William Daldegan is a professor at the Federal University of Pelotas (UFPel), an international relations graduate with a postgraduate program in political science, and the leader of the Research Group on Economics, Politics, and International Development in Brazil.
“There is some risk that expansion will cause BRICS to become incoherent, but New Delhi will find in 2024 and beyond that it has new opportunities to engage with partners such as Saudi Arabia and the UAE and strengthen engagement in the Global South more broadly, particularly with Ethiopia and South Africa.”
Viraj Solanki is a research associate for South and Central Asian Defence, Strategy, and Diplomacy at the International Institute for Strategic Studies.
Moreover, the BRICS can become an important force in fighting trade protectionism. As BRICS members, countries can improve their economic growth rates.
GEOPOLITICAL SIGNIFICANCE AND EXPANSION OF BRICS+
Another question the bloc’s members have to agree on is whether to grow its membership. China and Russia have so far been in favor of expansion. Brazil and India, in contrast, have been more reluctant due to concerns that it would make them less influential members of the organization.
Egypt and Ethiopia’s admission to the bloc will strengthen Africa’s voice in the bloc. Egypt also has close economic ties with China and India, as well as political relations with Russia.
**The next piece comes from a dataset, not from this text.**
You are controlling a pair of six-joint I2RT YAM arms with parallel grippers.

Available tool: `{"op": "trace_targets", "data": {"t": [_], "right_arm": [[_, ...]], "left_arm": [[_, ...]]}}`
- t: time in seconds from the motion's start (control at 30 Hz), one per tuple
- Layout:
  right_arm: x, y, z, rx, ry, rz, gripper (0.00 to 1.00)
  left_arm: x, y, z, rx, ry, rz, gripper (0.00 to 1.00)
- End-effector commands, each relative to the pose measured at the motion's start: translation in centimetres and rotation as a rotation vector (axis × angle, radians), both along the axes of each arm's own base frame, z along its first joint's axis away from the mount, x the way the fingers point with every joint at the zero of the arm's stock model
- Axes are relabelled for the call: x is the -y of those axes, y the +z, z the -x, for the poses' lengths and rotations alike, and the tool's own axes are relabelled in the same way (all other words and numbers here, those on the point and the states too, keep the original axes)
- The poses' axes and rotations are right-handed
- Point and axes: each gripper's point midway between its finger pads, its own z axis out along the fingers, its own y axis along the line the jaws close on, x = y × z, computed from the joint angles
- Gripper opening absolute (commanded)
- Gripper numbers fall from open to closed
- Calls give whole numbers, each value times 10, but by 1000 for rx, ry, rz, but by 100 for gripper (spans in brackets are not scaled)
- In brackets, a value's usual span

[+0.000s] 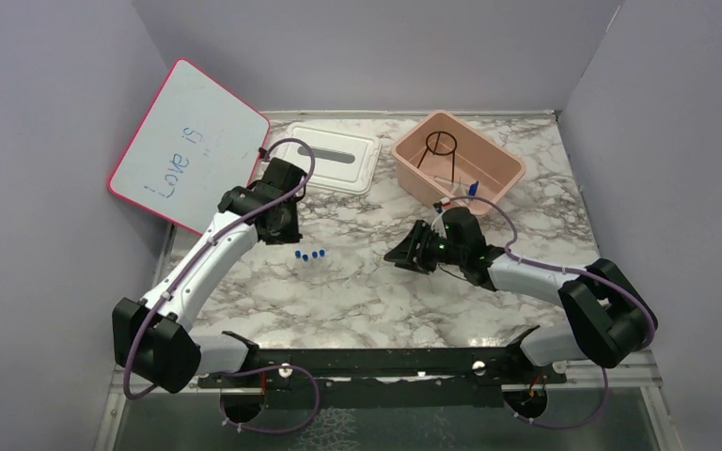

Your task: Organize the chemistry lab equipment

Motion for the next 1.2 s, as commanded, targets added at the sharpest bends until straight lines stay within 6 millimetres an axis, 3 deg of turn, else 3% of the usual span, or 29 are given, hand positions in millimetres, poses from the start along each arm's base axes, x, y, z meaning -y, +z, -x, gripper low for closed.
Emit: {"op": "trace_targets", "data": {"t": [0.0, 0.1, 0.2, 0.47, 0.77, 1.17], "right_arm": [[-4, 17, -26, 170, 44, 80, 50], [-4, 18, -38, 225, 71, 152, 50], [-8, 20, -48, 268, 98, 187, 48], [-19, 23, -55, 304, 143, 224, 44], [-17, 11, -47, 267, 144, 231, 43], [-16, 8, -44, 256, 145, 235, 42]], "left_arm": [[-3, 24, -24, 189, 95, 47, 30], [1, 23, -29, 245, 123, 99, 33], [2, 7, -32, 234, 133, 105, 33], [-1, -36, -40, 163, 143, 64, 21], [8, -48, -23, 85, 74, 107, 11], [17, -43, -4, 29, 16, 163, 11]]}}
Being a BRICS member can help Egypt secure more funding to support its shattered economy.
Due to the fact that Saudi Arabia and the UAE are now the bloc’s members, the alliance now has two significant economies in the Arab world and the Middle East in general. They are also the world’s significant oil importers.
Another source of questions is the bloc’s relations with the G7 countries. Iran and Russia strongly oppose the US dominance. China, in turn, is a strong economic competitor of the US. Also, it is worth noting the US-China tensions around Taiwan. However, Brazil, India, and South Africa have warmer relations with the US. Moreover, Saudi Arabia and the UAE have been the US’s close allies in the Middle East.
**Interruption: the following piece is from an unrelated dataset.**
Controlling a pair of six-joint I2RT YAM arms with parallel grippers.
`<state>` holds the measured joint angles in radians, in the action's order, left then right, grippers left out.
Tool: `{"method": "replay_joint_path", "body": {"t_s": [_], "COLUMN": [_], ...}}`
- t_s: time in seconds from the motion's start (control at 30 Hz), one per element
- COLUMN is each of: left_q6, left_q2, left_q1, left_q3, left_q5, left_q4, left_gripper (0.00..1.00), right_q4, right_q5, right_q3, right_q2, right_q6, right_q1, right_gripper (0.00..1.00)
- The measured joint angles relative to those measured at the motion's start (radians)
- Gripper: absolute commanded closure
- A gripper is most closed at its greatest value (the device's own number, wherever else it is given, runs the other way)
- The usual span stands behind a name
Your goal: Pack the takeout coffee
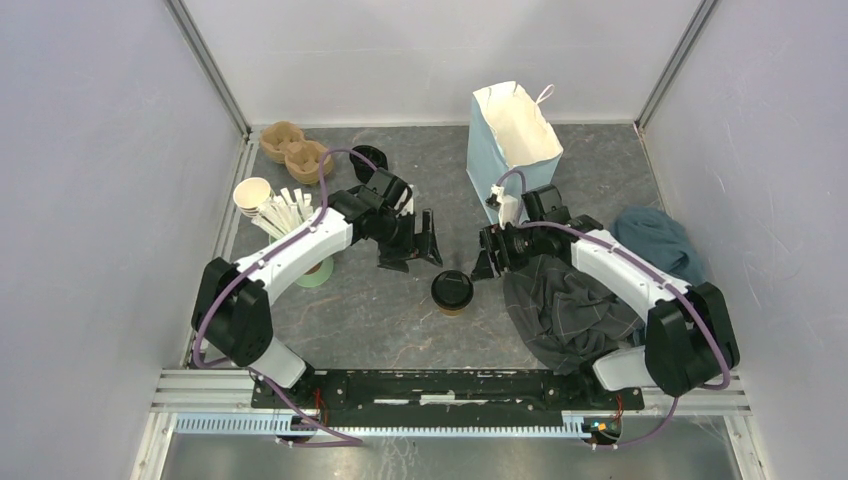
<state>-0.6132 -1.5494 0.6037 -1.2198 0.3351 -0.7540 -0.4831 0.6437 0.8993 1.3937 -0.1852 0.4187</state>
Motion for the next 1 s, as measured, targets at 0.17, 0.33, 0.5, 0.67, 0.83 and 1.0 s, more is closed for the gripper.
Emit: {"method": "replay_joint_path", "body": {"t_s": [0.17,0.33,0.5,0.67,0.83,1.0], "left_q6": [0.000,0.000,-0.002,-0.003,-0.003,-0.003], "left_q2": [-0.026,-0.102,-0.208,-0.323,-0.436,-0.474], "left_q1": [0.004,0.016,0.054,0.105,0.154,0.184], "left_q3": [0.012,0.024,0.017,-0.106,-0.245,-0.294], "left_q5": [0.119,0.209,0.271,0.327,0.346,0.333], "left_q4": [0.035,0.076,0.111,0.130,0.155,0.160], "left_gripper": [0.11,0.26,0.38,0.40,0.41,0.21], "right_q4": [-0.040,-0.104,-0.152,-0.195,-0.217,-0.237], "right_q5": [-0.027,-0.090,-0.172,-0.235,-0.288,-0.334], "right_q3": [0.042,0.124,0.170,0.171,0.171,0.171], "right_q2": [-0.026,-0.038,-0.076,-0.114,-0.163,-0.193], "right_q6": [0.002,0.027,0.059,0.072,0.079,0.083], "right_q1": [0.000,0.000,-0.001,-0.005,-0.016,-0.029], "right_gripper": [0.20,0.18,0.16,0.16,0.14,0.13]}}
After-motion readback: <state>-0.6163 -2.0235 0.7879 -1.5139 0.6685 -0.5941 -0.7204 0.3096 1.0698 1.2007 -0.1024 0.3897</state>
But how has the collective West reacted to the BRICS’ expansion? In short, Western countries have not taken the bloc’s growth seriously. For example, White House National Security Advisor Jake Sullivan said that the US does not consider BRICS a geopolitical adversary. The only US official to have publicly reacted negatively to the BRICS expansion was Donald Trump. I will explain the reaction of the newly elected president later in this analysis. Likewise, Annalena Baerbock, the German Foreign Minister, says Germany has no reason to worry about BRICS’ expansion. According to many political experts, the bloc’s ambitions are exaggerated because the members have numerous domestic problems and cannot be a real threat to the West.
In the meantime, it is worth pointing out that the USD can quickly lose its status as the world’s reserve currency and as a medium of exchange in global trade. The brilliant position of the USD is due to the Treaty of Bretton Woods. This agreement, signed during World War II, proclaimed the dollar the world’s reserve currency. That is why the demand for the USD has remained very high from foreign countries and has therefore allowed the US Federal Reserve to print more dollars to finance the mounting US national debt while keeping inflation levels at a reasonable level. That is why ignoring BRICS as a major economic and political force “is no longer an option,” said Tufts University scholars in 2023.
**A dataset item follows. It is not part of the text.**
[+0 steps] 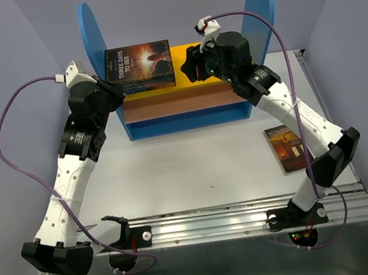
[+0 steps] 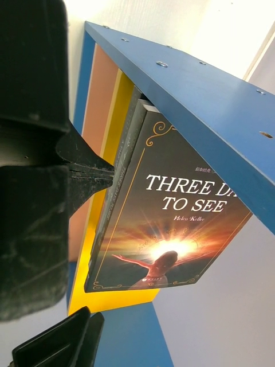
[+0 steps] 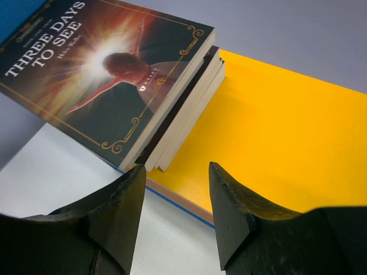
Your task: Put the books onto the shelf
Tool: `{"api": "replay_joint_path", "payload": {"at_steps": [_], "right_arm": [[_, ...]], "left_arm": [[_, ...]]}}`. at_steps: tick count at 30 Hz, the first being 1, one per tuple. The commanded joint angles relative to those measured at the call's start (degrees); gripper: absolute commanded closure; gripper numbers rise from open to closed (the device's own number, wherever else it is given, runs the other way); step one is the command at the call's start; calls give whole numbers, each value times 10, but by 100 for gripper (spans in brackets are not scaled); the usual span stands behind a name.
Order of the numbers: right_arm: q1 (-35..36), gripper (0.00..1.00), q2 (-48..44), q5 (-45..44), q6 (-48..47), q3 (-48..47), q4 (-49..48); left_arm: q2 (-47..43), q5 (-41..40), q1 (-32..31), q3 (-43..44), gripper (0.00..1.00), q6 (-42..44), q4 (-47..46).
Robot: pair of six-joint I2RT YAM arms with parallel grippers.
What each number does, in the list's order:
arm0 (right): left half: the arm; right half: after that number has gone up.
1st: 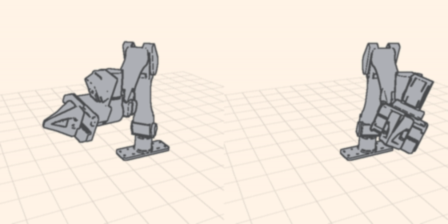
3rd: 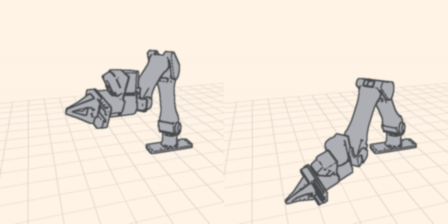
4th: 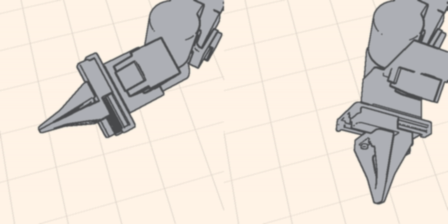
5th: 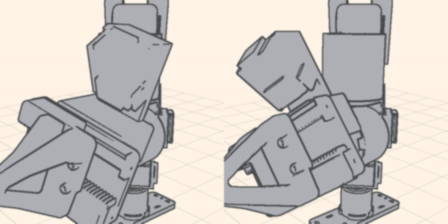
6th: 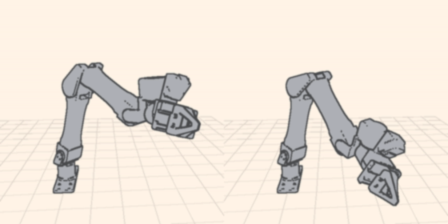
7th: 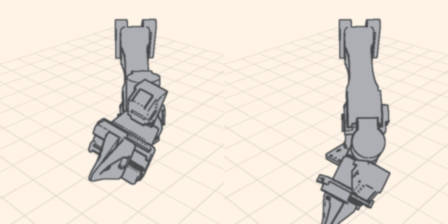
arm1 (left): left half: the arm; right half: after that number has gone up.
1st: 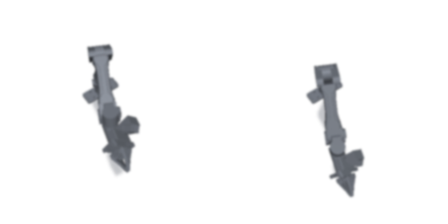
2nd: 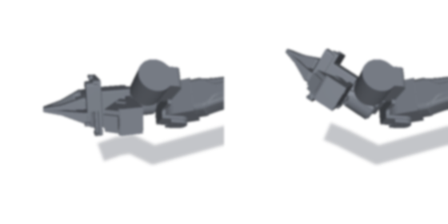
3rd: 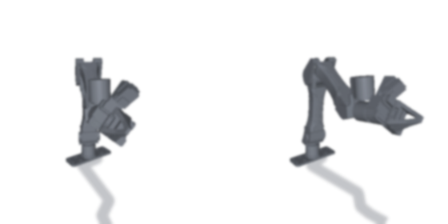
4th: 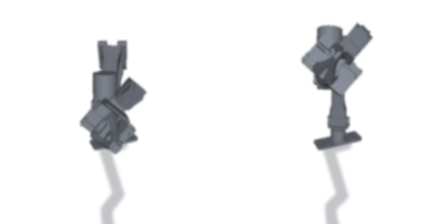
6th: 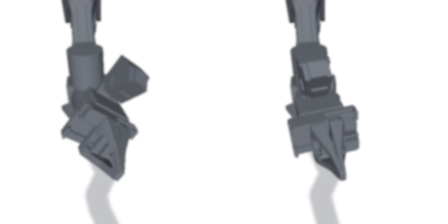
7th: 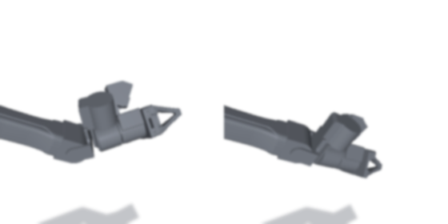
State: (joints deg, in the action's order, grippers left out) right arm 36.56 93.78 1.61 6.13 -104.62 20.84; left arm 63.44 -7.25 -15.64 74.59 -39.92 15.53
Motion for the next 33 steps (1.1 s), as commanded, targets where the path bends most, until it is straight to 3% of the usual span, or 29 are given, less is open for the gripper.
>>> {"api": "replay_joint_path", "payload": {"at_steps": [1,15,33], "right_arm": [[4,46,19,-54,-14,-32,-26],[4,48,125,-45,-40,-153,-26],[10,49,132,45,-40,-150,-26]], "left_arm": [[5,7,3,4,100,6,-29],[14,5,3,6,100,10,-33],[31,-21,15,25,100,10,-28]]}}
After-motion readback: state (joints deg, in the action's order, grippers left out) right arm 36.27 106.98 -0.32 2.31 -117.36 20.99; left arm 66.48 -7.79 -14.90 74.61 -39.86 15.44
ADVANTAGES AND RISKS OF BRICS+ EXPANSION
So, what are the main advantages and disadvantages of the BRICS+ expansion, and how can the growing bloc affect the world order?
In short, BRICS+ could make a substantial global impact in the following five areas.
1. First, it is energy because BRICS+ unites some of the world’s biggest energy exporters and importers. Thanks to the fact that Iran, Saudi Arabia, and the UAE are the bloc’s new members, 32% of world output of natural gas and 43% of crude are due to oil BRICS+ member states. These numbers will only rise if Kazakhstan, Kuwait, and Bahrain get admitted to the alliance. 38% of the world’s petroleum imports are also dueto BRICS+ countries. The top petroleum imports are from China and India. If all new potential entrants eventually become members of the group, that number would increase to 55%. Many energy buyers and sellers who are members of the same bloc could even create a parallel energy trading system. That would allow BRICS+ economies to reduce their exposure to the Western-led monetary systems and institutions, thus becoming less sensitive to future potential sanctions and other forms of political and economic pressure. These countries would, therefore, be able to even influence oil prices.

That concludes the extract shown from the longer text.